In defense of the Fed and its mission to ensure financial stability | Cumberland Comment by David R. Kotok
Excerpt follows:
The Fed's patriotic history
The founders of the Fed were not motivated by inflation or the unemployment rate. They didn’t use “dot plots.” They paid no attention to things like GDP. They didn’t have the benefit of the system known as the National Income and Product Accounts.
These bankers were motivated by the issue of financial stability. They had had enough of various banking failures. They saw the hodgepodge of various state efforts in the banking arena. And they watched failure after failure. In my opinion, the state governments which asserted state rights over federalism have a wretched history of bank failures and financial misbehavior.
The Fed came into being because of the desire for a federal banking system and for financial stability. That remains crucial today.

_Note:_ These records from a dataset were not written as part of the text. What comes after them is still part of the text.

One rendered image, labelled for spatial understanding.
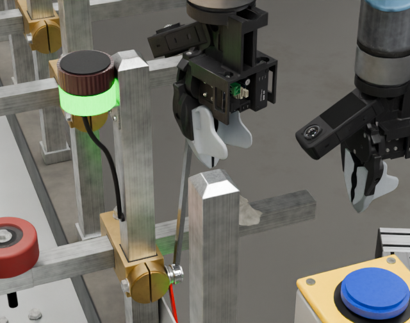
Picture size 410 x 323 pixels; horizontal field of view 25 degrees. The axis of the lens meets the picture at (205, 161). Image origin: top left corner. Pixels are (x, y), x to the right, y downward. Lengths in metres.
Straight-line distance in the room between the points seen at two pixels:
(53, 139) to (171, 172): 1.25
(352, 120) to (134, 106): 0.31
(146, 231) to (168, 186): 1.65
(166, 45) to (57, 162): 0.64
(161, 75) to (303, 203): 0.29
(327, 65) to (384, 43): 2.29
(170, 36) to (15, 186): 0.77
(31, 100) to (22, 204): 0.39
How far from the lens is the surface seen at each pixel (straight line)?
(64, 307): 1.46
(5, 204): 1.68
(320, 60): 3.47
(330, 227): 2.63
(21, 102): 1.32
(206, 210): 0.79
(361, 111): 1.20
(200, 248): 0.82
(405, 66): 1.18
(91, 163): 1.35
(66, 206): 1.52
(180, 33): 1.00
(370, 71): 1.18
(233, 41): 0.94
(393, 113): 1.24
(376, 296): 0.56
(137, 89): 1.01
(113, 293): 1.35
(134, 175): 1.06
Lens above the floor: 1.60
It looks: 34 degrees down
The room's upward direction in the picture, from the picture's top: straight up
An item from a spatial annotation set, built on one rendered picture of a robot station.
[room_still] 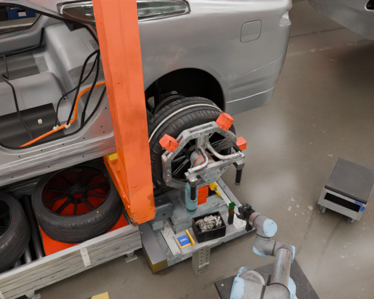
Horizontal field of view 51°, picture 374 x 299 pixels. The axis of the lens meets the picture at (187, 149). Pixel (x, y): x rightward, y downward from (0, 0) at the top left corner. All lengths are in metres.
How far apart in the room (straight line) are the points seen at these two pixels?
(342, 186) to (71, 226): 2.13
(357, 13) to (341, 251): 2.44
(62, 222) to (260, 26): 1.96
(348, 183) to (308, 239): 0.56
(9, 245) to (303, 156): 2.76
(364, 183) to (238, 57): 1.48
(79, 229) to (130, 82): 1.30
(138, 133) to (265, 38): 1.30
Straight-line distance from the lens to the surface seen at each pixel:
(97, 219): 2.91
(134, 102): 2.09
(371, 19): 4.57
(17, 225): 3.02
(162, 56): 2.65
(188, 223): 3.24
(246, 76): 3.12
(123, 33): 1.88
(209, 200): 3.29
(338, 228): 3.63
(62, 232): 2.98
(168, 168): 2.60
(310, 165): 4.06
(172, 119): 2.57
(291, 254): 2.39
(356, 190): 3.48
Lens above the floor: 2.75
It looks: 43 degrees down
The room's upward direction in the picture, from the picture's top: straight up
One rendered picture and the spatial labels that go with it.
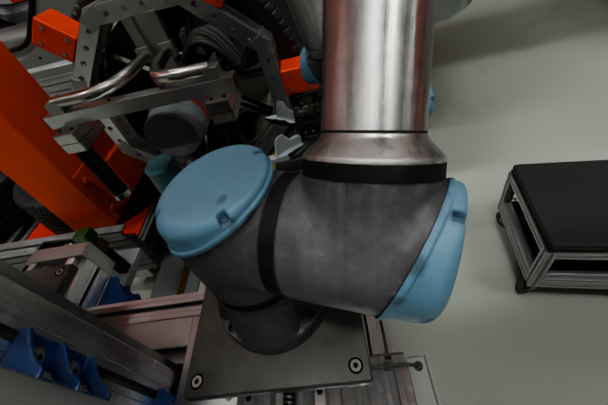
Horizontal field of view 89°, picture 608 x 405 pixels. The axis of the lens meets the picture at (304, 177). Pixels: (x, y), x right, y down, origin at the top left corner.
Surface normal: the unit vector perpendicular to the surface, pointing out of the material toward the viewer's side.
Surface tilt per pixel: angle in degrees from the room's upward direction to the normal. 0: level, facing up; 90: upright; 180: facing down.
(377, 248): 47
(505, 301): 0
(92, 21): 90
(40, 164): 90
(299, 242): 38
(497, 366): 0
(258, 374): 0
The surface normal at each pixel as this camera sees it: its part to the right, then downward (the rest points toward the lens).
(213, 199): -0.33, -0.70
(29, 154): 0.02, 0.69
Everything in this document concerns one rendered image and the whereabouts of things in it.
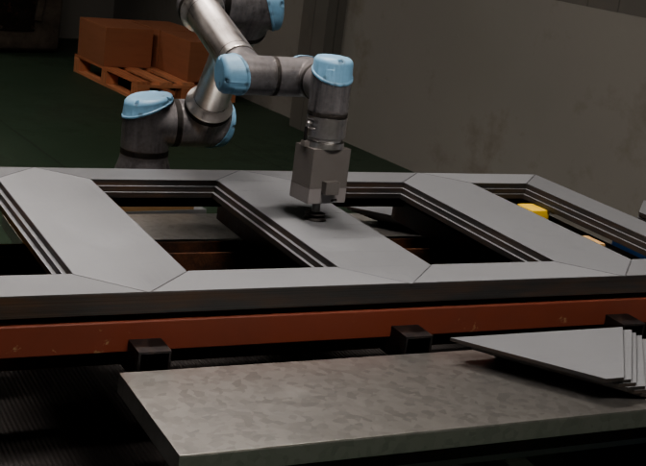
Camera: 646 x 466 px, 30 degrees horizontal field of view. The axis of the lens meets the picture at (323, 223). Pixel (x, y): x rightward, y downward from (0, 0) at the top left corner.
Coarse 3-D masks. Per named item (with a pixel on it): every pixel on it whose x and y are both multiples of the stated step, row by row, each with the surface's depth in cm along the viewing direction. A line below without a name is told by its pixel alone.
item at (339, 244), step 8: (304, 240) 211; (312, 240) 212; (320, 240) 213; (328, 240) 213; (336, 240) 214; (344, 240) 215; (352, 240) 215; (360, 240) 216; (368, 240) 216; (376, 240) 217; (384, 240) 218; (312, 248) 207; (320, 248) 208; (328, 248) 208; (336, 248) 209; (344, 248) 210; (352, 248) 210; (360, 248) 211; (368, 248) 212; (376, 248) 212; (384, 248) 213; (392, 248) 214; (400, 248) 214
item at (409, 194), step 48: (0, 192) 222; (144, 192) 239; (192, 192) 244; (384, 192) 264; (528, 192) 280; (288, 240) 214; (480, 240) 237; (624, 240) 249; (288, 288) 185; (336, 288) 189; (384, 288) 193; (432, 288) 197; (480, 288) 202; (528, 288) 206; (576, 288) 211; (624, 288) 216
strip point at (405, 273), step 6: (354, 270) 198; (360, 270) 198; (366, 270) 199; (372, 270) 199; (378, 270) 199; (384, 270) 200; (390, 270) 200; (396, 270) 201; (402, 270) 201; (408, 270) 202; (414, 270) 202; (420, 270) 202; (384, 276) 197; (390, 276) 197; (396, 276) 198; (402, 276) 198; (408, 276) 198; (414, 276) 199
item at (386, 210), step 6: (354, 210) 293; (360, 210) 292; (366, 210) 291; (372, 210) 291; (378, 210) 292; (384, 210) 292; (390, 210) 293; (366, 216) 295; (372, 216) 294; (378, 216) 291; (384, 216) 290; (390, 216) 289; (390, 222) 296; (396, 222) 293
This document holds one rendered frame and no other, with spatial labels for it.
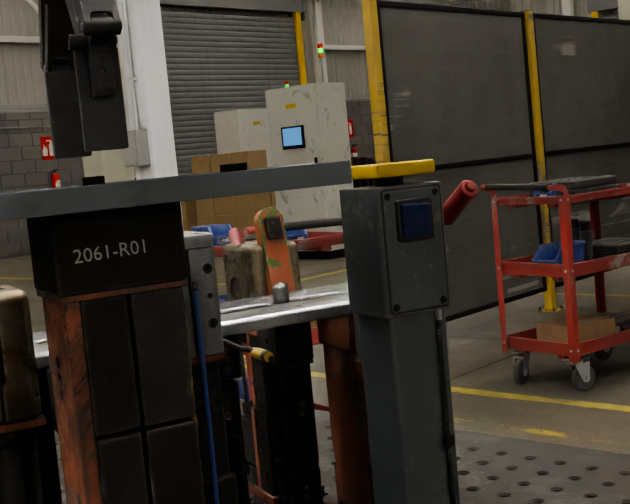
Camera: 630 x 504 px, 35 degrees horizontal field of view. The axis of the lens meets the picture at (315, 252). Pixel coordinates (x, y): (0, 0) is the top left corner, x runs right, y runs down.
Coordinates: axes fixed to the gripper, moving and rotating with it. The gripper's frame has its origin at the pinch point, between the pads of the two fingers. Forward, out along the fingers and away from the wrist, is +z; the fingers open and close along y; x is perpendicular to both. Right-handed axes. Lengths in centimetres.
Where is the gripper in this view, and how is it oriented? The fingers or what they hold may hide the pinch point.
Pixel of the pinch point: (86, 139)
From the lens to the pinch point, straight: 77.8
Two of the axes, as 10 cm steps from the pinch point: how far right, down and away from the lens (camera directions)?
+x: -9.2, 1.2, -3.8
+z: 0.9, 9.9, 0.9
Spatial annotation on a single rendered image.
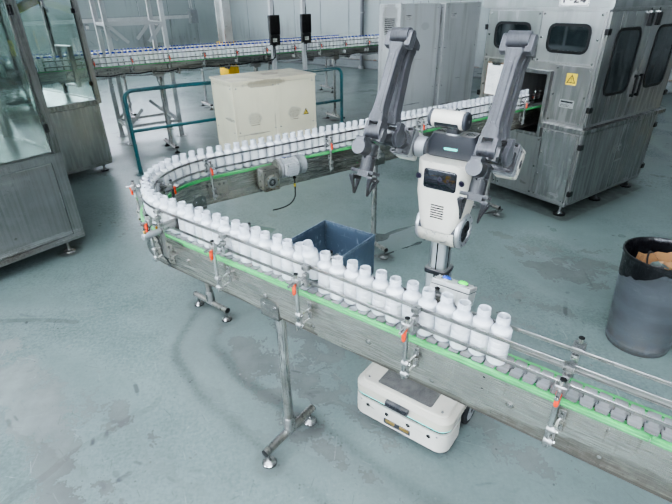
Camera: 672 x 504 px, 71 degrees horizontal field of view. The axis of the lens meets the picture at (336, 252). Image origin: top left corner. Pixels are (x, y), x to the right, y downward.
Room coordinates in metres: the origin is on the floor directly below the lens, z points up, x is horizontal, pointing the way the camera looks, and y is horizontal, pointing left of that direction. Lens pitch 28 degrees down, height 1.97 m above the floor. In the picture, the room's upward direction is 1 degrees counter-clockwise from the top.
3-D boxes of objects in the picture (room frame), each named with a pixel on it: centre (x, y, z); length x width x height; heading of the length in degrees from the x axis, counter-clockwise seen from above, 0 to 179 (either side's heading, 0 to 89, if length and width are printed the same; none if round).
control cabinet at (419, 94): (7.77, -1.14, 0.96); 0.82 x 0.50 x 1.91; 125
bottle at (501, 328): (1.09, -0.48, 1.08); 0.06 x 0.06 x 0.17
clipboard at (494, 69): (5.09, -1.65, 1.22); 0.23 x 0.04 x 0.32; 35
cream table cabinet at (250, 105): (5.90, 0.84, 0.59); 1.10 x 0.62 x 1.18; 125
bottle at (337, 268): (1.45, 0.00, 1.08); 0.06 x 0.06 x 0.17
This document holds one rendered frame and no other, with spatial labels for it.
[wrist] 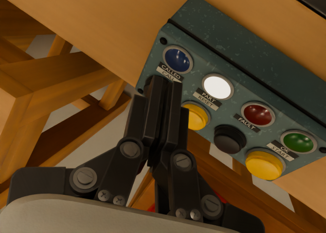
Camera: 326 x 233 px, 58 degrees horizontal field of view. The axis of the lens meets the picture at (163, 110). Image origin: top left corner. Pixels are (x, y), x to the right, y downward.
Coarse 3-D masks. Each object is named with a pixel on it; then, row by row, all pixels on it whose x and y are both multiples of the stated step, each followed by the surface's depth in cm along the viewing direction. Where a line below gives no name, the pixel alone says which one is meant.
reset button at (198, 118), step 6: (192, 108) 23; (198, 108) 23; (192, 114) 23; (198, 114) 23; (204, 114) 23; (192, 120) 24; (198, 120) 23; (204, 120) 24; (192, 126) 24; (198, 126) 24; (204, 126) 24
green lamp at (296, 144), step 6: (288, 138) 21; (294, 138) 21; (300, 138) 20; (306, 138) 20; (288, 144) 21; (294, 144) 21; (300, 144) 21; (306, 144) 21; (312, 144) 20; (294, 150) 22; (300, 150) 21; (306, 150) 21
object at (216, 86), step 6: (210, 78) 21; (216, 78) 21; (204, 84) 22; (210, 84) 21; (216, 84) 21; (222, 84) 21; (210, 90) 21; (216, 90) 21; (222, 90) 21; (228, 90) 21; (216, 96) 22; (222, 96) 21
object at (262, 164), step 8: (256, 152) 24; (264, 152) 23; (248, 160) 24; (256, 160) 23; (264, 160) 23; (272, 160) 23; (248, 168) 24; (256, 168) 24; (264, 168) 23; (272, 168) 23; (280, 168) 23; (256, 176) 25; (264, 176) 24; (272, 176) 24
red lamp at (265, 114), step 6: (246, 108) 21; (252, 108) 21; (258, 108) 20; (264, 108) 20; (246, 114) 21; (252, 114) 21; (258, 114) 21; (264, 114) 21; (270, 114) 20; (252, 120) 21; (258, 120) 21; (264, 120) 21; (270, 120) 21

Note also that the Federal Reserve has a strong patriotic history. In the World War I era, Benjamin Strong (one of the First Name Club members) used his Fed leadership position to sell war bonds. During the WWII era, the Fed maintained a very low interest rate for the entire war period even as the inflation rate exceeded 10% and even as the debt/GDP ratio climbed to 110%. If we look at history with a lens unencumbered by the constant throwing of political barbs, we see the Fed as an instrument of the United States that has continued to put the national interest above and beyond the partisan political nature of our system.